Your result will be the set of lines with "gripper", copied from the material below.

◆ **Collected material**:
--- START ---

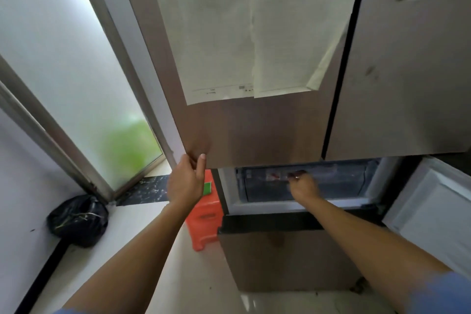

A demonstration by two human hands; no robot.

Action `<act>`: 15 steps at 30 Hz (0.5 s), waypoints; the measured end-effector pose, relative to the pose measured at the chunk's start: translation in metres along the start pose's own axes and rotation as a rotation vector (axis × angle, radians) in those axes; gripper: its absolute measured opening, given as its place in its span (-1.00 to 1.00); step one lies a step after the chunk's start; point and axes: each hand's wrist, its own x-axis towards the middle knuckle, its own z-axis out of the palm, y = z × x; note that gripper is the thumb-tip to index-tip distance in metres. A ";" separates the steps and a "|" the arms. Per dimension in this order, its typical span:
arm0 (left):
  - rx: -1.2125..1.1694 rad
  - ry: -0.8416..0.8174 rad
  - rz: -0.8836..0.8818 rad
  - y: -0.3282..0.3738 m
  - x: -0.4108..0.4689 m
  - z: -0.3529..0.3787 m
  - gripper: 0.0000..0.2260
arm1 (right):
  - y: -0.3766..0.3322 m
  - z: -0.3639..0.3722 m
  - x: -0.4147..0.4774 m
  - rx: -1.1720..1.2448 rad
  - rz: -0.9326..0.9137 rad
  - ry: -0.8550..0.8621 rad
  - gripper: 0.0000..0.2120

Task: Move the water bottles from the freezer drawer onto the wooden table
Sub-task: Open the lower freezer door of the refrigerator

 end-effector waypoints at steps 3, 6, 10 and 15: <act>-0.041 0.031 0.022 -0.013 -0.004 0.015 -0.71 | 0.008 0.013 0.038 0.270 0.250 -0.007 -0.65; -0.079 -0.017 -0.012 -0.029 -0.013 0.032 -0.72 | 0.012 0.018 0.049 0.797 0.373 0.018 -0.59; -0.157 -0.159 -0.074 -0.041 -0.027 0.055 -0.68 | 0.030 0.011 0.065 1.061 0.422 0.082 -0.55; -0.398 -0.432 -0.328 -0.042 -0.035 0.107 -0.64 | 0.051 -0.002 0.105 0.796 0.430 0.151 -0.28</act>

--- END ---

◆ **Answer to this exercise**:
Action `<act>`: 15 steps at 30 Hz (0.5 s), waypoints; the measured end-effector pose, relative to the pose measured at the chunk's start: translation in metres along the start pose's own axes and rotation as a rotation vector (axis × angle, radians) in those axes; gripper: its absolute measured opening, given as its place in its span (-1.00 to 1.00); step one lies a step after the chunk's start; point and axes: each hand's wrist, its own x-axis towards the middle knuckle, its own z-axis out of the palm, y = z × x; note that gripper is the thumb-tip to index-tip distance in metres. A ";" separates the steps and a "|" the arms. Per dimension in this order, its typical span:
  - gripper: 0.0000..0.2260
  - gripper: 0.0000..0.2120

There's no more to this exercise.